Commercial time-of-flight (TOF) ultrasonic flowmeters (UFM) are rapidly expanding in the general industry. Among the different techniques that can be applied to determine the TOF of ultrasonic waves, the cross-correlation method presents numerous advantages, such as robustness for weak signals and noise suppression. However, the selection of an appropriate reference wave is presumably a key element in the precise measurement of TOF. In this paper, an algorithm to compute an accurate TOF is proposed. The form of the electric signal received by the transducer is obtained from an acoustically forced underdamped oscillator model, and the analytical solution of the model is proposed as a reference wave. In order to validate the effectiveness of this procedure, a UFM system is designed and tested in a flowmeter calibration test rig. It is demonstrated that the use of the presented scheme overcomes the average method limitations, and turns out to be a convenient solution in a wide range of conditions. Robust measurements of near-zero flow values are acquired, which allow the achievement of a high dynamic range.
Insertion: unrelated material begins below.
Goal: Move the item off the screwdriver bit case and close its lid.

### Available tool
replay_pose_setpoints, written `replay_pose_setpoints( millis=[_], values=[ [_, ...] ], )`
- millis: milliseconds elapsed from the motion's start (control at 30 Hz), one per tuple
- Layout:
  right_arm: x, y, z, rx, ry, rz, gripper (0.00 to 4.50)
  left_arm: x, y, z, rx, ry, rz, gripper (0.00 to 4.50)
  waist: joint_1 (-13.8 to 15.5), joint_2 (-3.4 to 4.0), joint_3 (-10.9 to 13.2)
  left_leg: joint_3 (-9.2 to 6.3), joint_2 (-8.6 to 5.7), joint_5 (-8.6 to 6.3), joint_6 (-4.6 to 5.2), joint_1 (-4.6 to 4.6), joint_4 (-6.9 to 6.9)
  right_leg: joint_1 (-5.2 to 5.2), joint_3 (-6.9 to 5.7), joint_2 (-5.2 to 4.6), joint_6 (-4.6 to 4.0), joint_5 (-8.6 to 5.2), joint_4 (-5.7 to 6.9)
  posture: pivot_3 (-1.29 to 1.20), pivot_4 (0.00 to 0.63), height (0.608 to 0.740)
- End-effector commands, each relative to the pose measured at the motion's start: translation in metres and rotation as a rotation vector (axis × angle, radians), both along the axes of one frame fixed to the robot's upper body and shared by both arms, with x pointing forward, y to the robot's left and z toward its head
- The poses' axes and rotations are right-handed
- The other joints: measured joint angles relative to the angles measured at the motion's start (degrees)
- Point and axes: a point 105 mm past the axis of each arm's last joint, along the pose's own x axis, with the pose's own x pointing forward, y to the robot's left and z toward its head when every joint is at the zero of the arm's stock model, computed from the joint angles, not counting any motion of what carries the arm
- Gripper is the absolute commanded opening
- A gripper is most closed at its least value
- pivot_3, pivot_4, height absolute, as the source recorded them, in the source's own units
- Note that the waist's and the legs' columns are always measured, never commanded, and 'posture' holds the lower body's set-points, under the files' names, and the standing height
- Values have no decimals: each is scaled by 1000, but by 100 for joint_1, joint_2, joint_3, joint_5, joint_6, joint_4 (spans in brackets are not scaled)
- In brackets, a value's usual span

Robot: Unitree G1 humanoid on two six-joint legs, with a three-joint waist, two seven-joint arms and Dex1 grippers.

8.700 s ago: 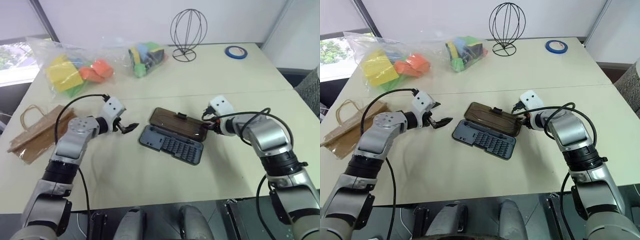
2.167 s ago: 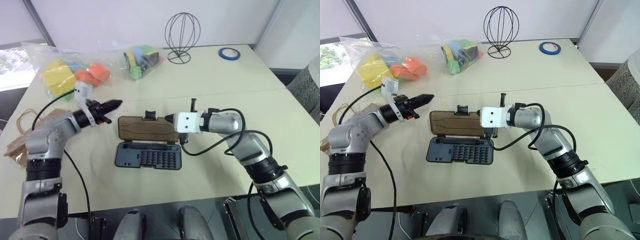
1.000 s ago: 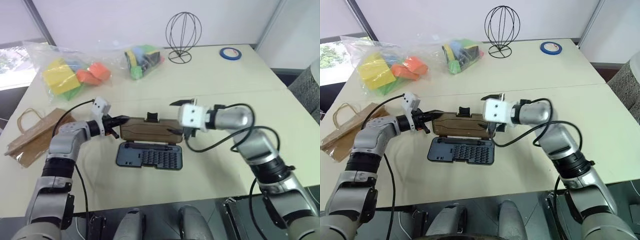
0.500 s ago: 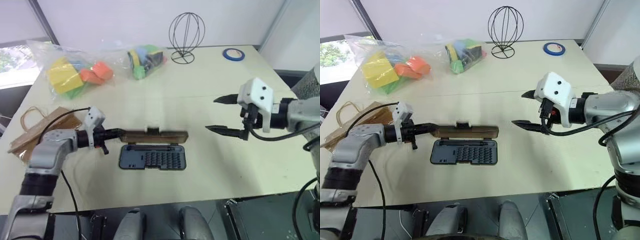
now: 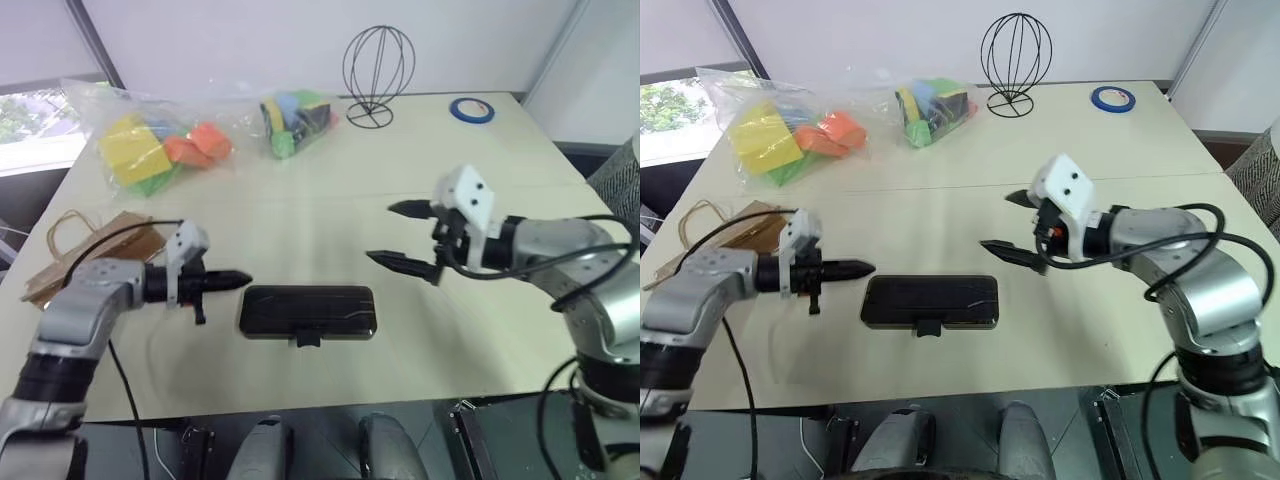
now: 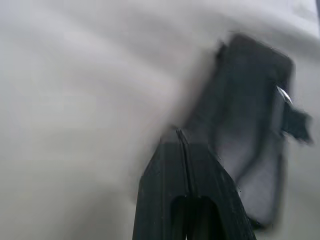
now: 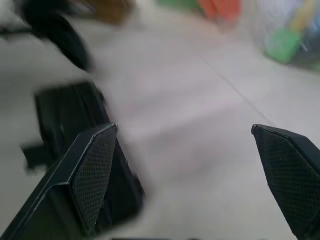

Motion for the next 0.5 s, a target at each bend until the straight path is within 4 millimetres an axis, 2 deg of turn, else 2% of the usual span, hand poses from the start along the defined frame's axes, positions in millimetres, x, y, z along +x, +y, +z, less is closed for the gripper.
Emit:
replay_pose_setpoints(
  millis=[33, 133, 233, 267, 367, 500],
  values=[
    [-8, 14, -6, 37, 108, 82, 3617, 14, -11, 12, -13, -43, -18, 0, -13, 0, 0, 0, -1, 0, 0, -2, 0, -1, -1, 0, 0, 0, 0, 0, 150, 740],
    [-14, 27, -17, 58, 210, 152, 2005, 22, -22, 12, -6, -52, -52, 0, -59, 0, 0, 3, -2, 2, -4, -2, -3, -6, 0, -1, 1, 0, 5, 0, 150, 740],
    [-27, 37, -40, 9, 315, 241, 402, 25, -34, 6, 11, -42, -100, 0, -74, 0, 1, 8, 0, 6, -10, -4, -5, -19, 1, 0, 1, 0, 5, 0, 150, 740],
    [-35, 41, -49, -15, 352, 293, 41, 25, -38, 0, 24, -33, -118, 0, -71, 0, 1, 7, 1, 6, -10, -4, -5, -19, 0, 1, 1, 0, 6, 0, 150, 740],
    [-50, 48, -72, -75, 421, 387, 41, 24, -46, -13, 56, -14, -167, 0, -60, 0, 1, 7, 0, -1, 1, -5, -2, -19, -2, 1, 1, 0, 6, 0, 150, 740],
    [-54, 54, -91, -121, 448, 420, 41, 21, -52, -24, 78, -5, -206, 0, -60, -1, 1, 6, 0, -1, 2, -15, 4, -24, -1, 1, 1, 0, 6, 0, 150, 740]
  ],
)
The error curve of the proposed system have been obtained, revealing that the absolute value of the relative errors is lower than 2% within all the spectrum of flow rates considered (from 0.2 to 150 $\text{m}^{3}$ /h). Results demonstrate that the algorithm provides high-precision measurements within a wide dynamic range. The algorithm is portable and versatile: it can be adapted to different types of transducers without the need of additional measurements, allowing adjusting parameters on-the-fly for an optimal performance of the ultrasonic flowmeter (UFM) system.